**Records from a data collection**

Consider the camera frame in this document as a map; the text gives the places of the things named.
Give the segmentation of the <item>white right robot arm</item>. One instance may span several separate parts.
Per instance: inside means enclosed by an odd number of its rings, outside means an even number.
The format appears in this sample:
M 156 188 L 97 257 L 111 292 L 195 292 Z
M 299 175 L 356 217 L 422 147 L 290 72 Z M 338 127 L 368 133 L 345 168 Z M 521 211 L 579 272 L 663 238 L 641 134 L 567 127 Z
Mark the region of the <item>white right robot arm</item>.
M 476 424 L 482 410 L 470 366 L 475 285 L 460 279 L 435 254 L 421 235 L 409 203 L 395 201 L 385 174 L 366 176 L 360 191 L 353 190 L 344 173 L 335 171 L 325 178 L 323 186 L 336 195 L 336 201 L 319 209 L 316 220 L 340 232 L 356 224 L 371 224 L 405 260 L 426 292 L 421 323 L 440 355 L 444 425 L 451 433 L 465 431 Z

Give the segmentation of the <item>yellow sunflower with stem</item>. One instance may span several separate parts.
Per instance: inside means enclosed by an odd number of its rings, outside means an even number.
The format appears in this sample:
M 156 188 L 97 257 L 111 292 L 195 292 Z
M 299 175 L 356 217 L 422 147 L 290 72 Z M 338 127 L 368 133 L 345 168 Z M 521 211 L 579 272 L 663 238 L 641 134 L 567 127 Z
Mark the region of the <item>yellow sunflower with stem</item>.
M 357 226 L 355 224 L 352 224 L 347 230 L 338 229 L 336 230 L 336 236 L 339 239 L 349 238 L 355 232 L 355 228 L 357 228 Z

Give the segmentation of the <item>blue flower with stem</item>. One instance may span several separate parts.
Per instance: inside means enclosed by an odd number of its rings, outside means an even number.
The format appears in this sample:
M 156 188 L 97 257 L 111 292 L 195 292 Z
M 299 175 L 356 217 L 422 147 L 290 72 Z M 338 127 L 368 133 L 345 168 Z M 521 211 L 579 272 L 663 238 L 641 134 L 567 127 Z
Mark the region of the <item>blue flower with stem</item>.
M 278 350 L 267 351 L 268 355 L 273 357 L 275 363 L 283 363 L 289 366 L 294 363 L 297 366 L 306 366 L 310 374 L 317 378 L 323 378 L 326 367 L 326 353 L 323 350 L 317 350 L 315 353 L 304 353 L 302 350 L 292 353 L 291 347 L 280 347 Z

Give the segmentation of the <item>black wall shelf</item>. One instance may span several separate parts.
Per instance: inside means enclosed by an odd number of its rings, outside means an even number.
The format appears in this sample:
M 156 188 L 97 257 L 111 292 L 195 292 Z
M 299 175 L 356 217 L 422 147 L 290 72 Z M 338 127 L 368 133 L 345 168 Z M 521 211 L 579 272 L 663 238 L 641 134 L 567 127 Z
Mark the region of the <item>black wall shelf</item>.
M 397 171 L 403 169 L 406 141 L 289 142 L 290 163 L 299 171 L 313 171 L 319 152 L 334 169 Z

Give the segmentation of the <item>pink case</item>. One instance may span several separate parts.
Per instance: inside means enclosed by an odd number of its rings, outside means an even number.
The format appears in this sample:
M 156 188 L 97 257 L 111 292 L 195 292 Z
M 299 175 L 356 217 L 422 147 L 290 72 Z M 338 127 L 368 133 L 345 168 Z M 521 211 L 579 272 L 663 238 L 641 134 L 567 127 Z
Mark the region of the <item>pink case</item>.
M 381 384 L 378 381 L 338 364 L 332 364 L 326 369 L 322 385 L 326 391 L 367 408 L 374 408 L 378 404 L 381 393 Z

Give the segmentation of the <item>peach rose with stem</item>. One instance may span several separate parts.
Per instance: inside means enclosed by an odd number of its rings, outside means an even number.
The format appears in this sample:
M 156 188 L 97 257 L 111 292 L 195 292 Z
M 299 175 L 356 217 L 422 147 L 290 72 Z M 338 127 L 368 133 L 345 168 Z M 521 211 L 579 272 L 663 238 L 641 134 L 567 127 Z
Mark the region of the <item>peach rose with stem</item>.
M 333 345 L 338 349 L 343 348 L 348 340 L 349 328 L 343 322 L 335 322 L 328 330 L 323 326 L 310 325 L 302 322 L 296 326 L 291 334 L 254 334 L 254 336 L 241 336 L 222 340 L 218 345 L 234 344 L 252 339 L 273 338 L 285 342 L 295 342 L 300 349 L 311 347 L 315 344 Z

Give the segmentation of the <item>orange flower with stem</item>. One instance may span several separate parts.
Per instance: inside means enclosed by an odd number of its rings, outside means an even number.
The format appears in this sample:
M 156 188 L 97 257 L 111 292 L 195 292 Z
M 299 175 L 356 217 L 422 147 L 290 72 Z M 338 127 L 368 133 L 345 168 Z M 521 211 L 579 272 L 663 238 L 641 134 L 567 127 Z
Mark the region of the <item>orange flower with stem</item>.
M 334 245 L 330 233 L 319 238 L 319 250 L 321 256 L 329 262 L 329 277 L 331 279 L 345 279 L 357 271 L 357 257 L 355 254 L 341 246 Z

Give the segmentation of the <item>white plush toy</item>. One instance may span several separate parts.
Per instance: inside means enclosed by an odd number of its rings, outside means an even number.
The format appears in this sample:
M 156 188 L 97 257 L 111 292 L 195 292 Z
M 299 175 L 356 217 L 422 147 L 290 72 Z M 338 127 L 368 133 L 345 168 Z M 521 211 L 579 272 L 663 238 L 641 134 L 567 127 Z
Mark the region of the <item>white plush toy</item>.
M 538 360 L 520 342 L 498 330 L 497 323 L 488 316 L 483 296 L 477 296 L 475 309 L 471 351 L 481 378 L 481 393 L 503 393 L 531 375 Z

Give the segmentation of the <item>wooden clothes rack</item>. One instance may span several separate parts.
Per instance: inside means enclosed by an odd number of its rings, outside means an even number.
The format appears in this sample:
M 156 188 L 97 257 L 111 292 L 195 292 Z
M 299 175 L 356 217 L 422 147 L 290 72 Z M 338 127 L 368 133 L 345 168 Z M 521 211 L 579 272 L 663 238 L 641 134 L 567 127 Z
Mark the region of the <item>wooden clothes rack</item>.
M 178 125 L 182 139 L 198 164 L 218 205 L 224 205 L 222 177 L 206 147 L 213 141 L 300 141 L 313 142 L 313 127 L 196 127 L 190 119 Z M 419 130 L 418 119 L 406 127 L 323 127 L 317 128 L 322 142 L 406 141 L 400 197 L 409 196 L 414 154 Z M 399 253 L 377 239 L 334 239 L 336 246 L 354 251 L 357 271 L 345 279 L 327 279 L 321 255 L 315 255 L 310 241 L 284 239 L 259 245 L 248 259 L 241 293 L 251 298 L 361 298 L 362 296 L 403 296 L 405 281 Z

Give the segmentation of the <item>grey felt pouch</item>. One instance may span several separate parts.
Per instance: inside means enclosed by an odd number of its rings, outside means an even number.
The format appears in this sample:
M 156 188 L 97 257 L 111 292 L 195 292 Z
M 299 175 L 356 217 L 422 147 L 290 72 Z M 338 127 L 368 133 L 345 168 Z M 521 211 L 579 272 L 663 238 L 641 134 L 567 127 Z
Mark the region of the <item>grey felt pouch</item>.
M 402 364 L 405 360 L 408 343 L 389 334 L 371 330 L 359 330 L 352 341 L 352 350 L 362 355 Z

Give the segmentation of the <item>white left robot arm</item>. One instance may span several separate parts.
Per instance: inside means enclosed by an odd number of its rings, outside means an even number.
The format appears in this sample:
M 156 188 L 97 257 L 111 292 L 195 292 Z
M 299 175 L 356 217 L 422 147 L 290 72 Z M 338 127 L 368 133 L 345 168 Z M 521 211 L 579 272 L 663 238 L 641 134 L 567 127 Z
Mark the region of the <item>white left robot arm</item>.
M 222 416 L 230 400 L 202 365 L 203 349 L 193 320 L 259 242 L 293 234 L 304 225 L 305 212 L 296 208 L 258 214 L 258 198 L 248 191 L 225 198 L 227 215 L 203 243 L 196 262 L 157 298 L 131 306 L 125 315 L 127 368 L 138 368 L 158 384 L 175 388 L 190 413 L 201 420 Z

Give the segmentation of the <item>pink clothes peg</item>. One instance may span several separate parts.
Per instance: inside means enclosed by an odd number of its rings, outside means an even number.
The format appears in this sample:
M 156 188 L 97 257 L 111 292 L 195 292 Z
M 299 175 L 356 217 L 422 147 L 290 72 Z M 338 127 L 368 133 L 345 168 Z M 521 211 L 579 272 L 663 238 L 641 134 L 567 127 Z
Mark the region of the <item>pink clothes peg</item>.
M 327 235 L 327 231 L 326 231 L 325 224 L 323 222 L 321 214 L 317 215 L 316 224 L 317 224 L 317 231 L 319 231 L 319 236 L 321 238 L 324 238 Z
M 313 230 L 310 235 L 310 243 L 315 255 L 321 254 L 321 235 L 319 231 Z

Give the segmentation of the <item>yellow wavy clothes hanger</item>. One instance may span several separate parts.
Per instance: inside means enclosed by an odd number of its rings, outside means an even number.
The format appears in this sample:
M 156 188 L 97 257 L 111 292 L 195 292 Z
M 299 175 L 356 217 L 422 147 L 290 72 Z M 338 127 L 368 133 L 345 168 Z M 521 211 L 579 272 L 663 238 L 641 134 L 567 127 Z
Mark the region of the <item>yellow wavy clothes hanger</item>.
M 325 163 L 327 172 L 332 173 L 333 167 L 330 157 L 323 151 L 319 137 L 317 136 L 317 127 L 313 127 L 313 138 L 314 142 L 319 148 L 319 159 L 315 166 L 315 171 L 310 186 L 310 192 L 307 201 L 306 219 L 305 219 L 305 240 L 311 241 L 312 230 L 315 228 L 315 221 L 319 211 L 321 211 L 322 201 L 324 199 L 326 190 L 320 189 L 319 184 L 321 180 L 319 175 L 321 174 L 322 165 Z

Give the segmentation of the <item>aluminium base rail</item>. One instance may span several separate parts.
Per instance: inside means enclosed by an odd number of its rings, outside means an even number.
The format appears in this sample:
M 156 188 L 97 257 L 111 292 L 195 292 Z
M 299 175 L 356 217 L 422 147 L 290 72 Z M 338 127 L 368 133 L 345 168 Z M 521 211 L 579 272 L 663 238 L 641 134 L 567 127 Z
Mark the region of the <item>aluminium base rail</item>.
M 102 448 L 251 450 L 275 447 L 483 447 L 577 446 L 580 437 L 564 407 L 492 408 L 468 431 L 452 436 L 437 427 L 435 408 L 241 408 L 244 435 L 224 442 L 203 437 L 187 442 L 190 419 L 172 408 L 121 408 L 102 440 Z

==

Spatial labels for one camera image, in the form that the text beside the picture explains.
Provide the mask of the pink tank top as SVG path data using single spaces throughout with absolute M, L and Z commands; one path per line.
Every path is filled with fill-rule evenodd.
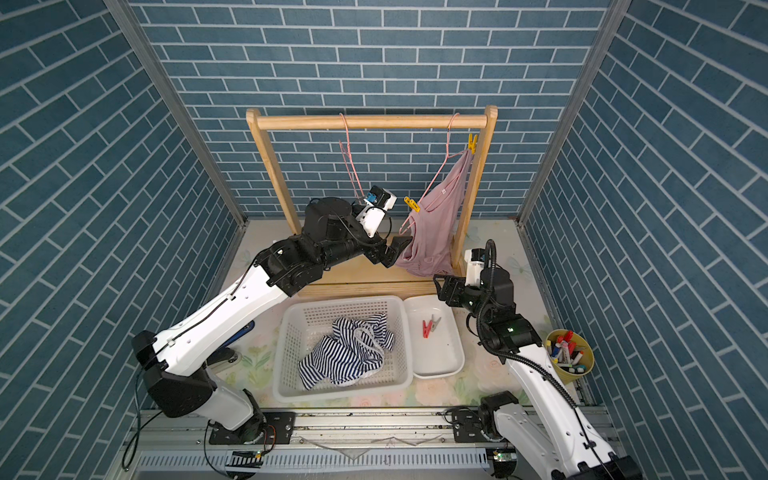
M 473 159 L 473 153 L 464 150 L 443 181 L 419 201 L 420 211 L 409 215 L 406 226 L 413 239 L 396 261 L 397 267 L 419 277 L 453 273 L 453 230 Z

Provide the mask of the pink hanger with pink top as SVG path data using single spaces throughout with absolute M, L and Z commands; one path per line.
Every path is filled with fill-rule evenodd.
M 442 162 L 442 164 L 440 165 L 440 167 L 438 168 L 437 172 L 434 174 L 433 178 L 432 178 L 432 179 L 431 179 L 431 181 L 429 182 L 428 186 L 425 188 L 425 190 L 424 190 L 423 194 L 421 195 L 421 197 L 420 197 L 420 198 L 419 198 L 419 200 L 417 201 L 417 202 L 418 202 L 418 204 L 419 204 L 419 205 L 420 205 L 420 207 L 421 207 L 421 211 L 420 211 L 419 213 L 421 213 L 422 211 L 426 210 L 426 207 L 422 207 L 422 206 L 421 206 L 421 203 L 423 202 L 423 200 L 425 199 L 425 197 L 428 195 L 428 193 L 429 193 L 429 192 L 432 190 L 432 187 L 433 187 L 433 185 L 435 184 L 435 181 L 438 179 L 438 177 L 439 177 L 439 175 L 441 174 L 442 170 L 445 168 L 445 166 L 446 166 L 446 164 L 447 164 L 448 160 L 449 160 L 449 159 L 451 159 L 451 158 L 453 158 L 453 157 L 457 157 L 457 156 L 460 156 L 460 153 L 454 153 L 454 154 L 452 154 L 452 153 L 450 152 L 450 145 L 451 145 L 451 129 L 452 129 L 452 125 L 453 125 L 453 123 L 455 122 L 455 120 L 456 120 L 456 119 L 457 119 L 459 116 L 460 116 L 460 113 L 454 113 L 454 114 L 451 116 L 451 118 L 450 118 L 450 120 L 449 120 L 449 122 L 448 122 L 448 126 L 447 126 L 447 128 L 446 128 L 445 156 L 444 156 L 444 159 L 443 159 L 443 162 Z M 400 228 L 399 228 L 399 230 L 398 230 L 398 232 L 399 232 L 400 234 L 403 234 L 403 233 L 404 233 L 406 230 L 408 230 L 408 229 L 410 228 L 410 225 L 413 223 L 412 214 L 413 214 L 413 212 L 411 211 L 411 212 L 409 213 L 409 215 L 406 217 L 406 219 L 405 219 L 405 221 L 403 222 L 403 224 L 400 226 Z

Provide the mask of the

--

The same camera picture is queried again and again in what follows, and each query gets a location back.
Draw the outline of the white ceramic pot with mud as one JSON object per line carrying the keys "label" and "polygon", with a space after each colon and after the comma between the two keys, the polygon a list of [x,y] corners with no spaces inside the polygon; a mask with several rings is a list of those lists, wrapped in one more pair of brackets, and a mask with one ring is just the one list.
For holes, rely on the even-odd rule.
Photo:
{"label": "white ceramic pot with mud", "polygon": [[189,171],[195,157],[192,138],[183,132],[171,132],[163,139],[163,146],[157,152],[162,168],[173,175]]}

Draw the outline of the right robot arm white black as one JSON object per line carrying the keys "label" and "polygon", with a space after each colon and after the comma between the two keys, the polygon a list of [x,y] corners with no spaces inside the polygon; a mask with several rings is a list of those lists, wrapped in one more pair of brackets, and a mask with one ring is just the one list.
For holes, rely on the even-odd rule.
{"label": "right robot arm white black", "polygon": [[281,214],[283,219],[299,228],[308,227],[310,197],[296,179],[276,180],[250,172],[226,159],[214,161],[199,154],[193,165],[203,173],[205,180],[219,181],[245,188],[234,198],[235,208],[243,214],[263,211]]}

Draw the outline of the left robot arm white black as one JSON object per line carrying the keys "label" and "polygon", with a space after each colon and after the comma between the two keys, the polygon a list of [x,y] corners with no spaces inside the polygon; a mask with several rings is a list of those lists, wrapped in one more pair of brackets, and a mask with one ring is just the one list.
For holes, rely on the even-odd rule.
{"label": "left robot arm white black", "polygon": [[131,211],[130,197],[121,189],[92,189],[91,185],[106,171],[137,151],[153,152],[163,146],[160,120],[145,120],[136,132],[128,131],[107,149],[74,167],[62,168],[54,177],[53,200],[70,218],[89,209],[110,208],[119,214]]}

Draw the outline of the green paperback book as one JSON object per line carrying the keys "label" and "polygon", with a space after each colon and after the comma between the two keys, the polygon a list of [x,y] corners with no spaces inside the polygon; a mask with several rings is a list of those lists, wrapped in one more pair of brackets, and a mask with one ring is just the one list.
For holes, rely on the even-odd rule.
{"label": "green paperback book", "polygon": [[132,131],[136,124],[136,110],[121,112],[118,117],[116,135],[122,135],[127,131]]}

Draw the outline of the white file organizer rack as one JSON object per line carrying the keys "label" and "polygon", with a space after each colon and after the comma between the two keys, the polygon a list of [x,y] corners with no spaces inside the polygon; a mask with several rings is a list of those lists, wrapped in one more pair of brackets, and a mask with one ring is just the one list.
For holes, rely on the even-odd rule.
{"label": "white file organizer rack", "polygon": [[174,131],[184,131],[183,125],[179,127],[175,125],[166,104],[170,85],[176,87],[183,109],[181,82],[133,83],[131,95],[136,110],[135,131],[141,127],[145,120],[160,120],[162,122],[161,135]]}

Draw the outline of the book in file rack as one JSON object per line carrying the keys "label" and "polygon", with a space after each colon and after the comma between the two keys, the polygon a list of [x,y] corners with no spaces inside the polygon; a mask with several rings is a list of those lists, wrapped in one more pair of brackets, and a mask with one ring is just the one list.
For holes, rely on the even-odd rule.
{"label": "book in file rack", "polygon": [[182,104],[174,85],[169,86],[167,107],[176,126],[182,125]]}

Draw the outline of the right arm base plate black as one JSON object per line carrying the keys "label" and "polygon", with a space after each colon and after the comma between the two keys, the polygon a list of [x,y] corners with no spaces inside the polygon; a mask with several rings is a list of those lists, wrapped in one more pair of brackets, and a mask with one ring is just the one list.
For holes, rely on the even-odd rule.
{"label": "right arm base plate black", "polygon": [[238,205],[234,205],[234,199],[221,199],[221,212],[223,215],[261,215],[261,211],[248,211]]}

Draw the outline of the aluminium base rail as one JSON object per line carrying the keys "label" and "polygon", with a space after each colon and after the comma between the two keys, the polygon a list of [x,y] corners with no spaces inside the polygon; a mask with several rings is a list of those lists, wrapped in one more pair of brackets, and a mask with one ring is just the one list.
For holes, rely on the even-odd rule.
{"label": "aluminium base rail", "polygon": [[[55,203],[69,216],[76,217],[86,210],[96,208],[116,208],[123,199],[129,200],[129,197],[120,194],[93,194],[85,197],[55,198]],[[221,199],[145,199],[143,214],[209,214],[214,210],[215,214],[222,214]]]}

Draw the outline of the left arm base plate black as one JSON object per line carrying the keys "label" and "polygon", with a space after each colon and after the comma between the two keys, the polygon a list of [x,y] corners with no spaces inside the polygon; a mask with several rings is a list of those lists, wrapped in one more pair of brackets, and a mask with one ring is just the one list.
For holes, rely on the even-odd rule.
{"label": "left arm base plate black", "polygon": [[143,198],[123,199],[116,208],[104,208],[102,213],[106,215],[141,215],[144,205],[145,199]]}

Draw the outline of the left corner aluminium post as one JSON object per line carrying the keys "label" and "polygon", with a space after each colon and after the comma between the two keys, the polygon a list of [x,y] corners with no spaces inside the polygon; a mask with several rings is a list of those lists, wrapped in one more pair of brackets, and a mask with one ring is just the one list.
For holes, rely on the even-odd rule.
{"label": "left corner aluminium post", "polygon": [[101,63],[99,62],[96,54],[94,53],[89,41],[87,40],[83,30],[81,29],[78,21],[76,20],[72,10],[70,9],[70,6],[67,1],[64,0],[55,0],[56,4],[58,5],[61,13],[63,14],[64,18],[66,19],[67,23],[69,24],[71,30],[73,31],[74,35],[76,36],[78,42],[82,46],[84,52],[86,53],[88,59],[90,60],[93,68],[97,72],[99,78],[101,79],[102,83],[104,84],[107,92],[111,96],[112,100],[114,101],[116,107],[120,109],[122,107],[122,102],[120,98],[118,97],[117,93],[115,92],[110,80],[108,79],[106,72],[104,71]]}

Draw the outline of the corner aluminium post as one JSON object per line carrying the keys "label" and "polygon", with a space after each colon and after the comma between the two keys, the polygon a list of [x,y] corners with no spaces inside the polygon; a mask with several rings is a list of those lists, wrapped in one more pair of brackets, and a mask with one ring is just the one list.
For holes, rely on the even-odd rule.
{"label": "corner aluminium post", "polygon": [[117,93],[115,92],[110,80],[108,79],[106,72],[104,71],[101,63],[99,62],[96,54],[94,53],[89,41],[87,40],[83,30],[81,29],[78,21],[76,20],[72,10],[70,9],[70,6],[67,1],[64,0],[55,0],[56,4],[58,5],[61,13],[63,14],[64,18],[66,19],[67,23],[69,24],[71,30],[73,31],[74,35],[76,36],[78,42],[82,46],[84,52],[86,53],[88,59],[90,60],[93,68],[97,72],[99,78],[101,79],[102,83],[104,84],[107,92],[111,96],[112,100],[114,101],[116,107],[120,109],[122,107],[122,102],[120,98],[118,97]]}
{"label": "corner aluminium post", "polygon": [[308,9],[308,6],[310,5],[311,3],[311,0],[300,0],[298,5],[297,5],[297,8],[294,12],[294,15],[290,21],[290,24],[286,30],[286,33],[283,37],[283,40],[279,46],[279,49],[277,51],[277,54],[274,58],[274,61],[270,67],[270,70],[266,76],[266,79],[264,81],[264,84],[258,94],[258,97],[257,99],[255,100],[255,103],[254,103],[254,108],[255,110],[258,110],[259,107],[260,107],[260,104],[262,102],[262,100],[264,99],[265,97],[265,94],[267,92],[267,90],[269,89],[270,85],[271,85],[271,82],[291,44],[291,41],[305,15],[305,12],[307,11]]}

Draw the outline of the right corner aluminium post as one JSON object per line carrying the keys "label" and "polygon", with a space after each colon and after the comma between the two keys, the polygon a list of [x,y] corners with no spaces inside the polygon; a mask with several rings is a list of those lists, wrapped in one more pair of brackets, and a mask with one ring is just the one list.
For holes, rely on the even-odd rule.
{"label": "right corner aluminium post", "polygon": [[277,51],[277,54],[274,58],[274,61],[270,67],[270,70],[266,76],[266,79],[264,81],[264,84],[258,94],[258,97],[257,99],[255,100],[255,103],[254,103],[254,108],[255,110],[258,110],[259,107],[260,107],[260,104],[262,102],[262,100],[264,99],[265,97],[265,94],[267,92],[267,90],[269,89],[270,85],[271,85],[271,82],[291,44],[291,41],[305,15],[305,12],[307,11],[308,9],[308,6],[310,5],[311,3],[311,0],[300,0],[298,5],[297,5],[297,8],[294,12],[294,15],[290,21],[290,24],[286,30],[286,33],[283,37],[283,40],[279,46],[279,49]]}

**TASK GOAL**
Your reply should consist of a single number, the count of lines in the records above that contain the string "absolute".

**WRITTEN ANSWER**
2